We have had a great time watching the owls leave each year on their first flights. To see how they flew over our heads and wondering if it could be one of the released specimens or, why not, some descendant of them.
But we’ve also had our fair share of problems. As in all projects, in the beginning there were always many people collaborating and working, but after a few years, the work ends up falling on two or three people. We have to thank individuals, the Educational Center, the Cabra City Council and of course the Andalucía Bird Society for their invaluable support.

Our holding box for young Barn Owls, they are fed through a small portal so as not to become imprinted by humans. Later, as they develop, they will be hacked and learn how to become independent.

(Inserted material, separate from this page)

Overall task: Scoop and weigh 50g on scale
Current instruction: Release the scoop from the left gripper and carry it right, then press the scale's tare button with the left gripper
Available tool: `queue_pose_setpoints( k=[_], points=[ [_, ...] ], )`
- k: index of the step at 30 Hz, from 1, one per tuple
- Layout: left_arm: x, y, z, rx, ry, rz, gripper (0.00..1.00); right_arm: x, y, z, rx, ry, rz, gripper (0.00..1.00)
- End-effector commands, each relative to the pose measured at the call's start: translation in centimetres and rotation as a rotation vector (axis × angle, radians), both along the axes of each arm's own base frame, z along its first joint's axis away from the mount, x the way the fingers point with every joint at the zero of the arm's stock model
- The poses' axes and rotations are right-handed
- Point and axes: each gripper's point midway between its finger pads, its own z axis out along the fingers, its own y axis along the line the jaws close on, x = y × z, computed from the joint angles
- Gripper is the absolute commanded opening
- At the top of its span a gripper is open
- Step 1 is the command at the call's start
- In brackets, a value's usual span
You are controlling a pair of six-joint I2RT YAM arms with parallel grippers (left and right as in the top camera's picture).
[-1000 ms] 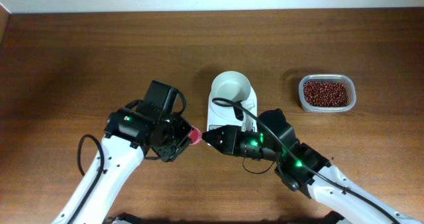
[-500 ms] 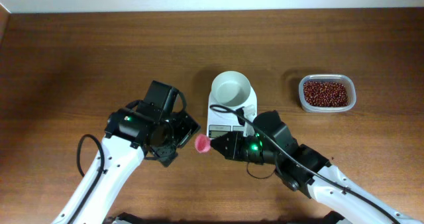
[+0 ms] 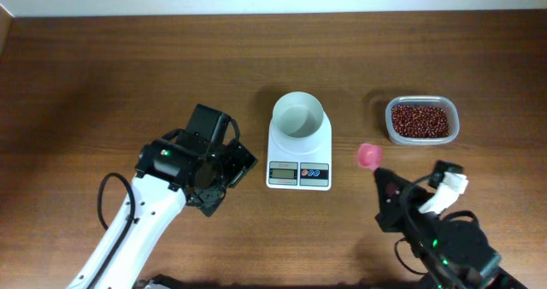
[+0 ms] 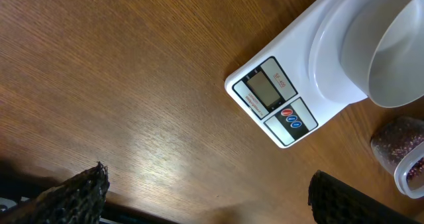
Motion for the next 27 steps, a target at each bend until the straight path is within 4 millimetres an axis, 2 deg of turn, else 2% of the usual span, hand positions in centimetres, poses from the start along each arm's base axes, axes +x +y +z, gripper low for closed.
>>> queue_pose_setpoints(
  k=[1,4,5,6,7,8,10,12,14,17,18,19,20,22,24,27],
  points=[
    [0.3,0.0,0.2,0.01,-0.018,-0.009,0.98,0.5,-1.5,0.2,-0.029,-0.018,-0.085,0.04],
    [1.7,-2.5,1.0,0.014,-0.173,-0.261,0.64,0.8,-3.0,0.2,-0.056,-0.028,-0.166,0.04],
    [1.9,-3.4,1.3,0.016,-0.218,-0.333,0.5,0.9,-3.2,0.2,-0.06,-0.031,-0.183,0.04],
    [2.2,-4.7,1.7,0.022,-0.277,-0.426,0.19,1.0,-3.6,0.3,-0.064,-0.038,-0.207,0.04],
    [2.1,-5.6,1.7,0.051,-0.313,-0.48,0.02,1.1,-3.8,0.4,-0.065,-0.042,-0.218,0.04],
    [2.1,-5.8,1.6,0.085,-0.325,-0.493,0.0,1.1,-3.8,0.5,-0.063,-0.044,-0.219,0.04],
    [2.6,-5.5,0.9,0.268,-0.373,-0.531,0.0,1.1,-3.8,0.3,-0.066,-0.042,-0.218,0.04],
    [2.7,-6.3,0.3,0.362,-0.408,-0.66,0.0,1.2,-3.9,-0.1,-0.08,-0.033,-0.229,0.04],
    [2.3,-8.6,-1.2,0.396,-0.42,-0.843,0.0,1.7,-4.3,-1.3,-0.132,-0.002,-0.262,0.04],
    [2.6,-9.5,-2.9,0.404,-0.394,-0.864,0.0,1.7,-4.0,-1.8,-0.086,0.032,-0.272,0.04],
    [2.6,-9.5,-3.3,0.408,-0.382,-0.868,0.08,1.6,-3.6,-2.0,-0.069,0.043,-0.253,0.04],
    [2.6,-9.5,-3.6,0.412,-0.371,-0.871,0.26,1.6,-3.2,-2.0,-0.06,0.046,-0.231,0.04],
    [2.6,-9.5,-3.7,0.413,-0.369,-0.872,0.26,1.6,-3.1,-2.0,-0.06,0.047,-0.228,0.04],
    [2.6,-9.5,-3.6,0.413,-0.372,-0.871,0.02,1.7,-3.8,-2.0,-0.146,0.023,-0.239,0.04],
    [3.1,-9.3,-3.8,0.444,-0.378,-0.862,0.0,1.8,-4.3,-1.6,-0.252,-0.019,-0.237,0.04],
    [3.3,-9.4,-4.9,0.488,-0.368,-0.956,0.0,2.3,-5.0,-0.3,-0.248,-0.066,-0.29,0.04]
  ],
)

From them we have received food and the acquisition of nesting boxes.
But to us at Explora Nature it is inexplicable how, despite working with a protected species, which is under threat (more than is believed), the Administration does absolutely nothing. There is no aid for food, there is no visit to inquire about how the project is going and they only limit themselves to collecting the report that is sent to them annually.

It should be remembered that an owl eats between two and three mice a day and that they spend around three and a half months in hacking facilities. This means that it eats about two hundred mice during its stay and there have been years in which we have had up to 14 owls present so their maintenance is a considerable expense to us.

This year, between the administrative uncertainties caused by Covid19 and a lack of empathy for the species from those who direct the Environment section, we were not able to carry out our hacking project.

“Project Alba” will have to wait until next year to try again.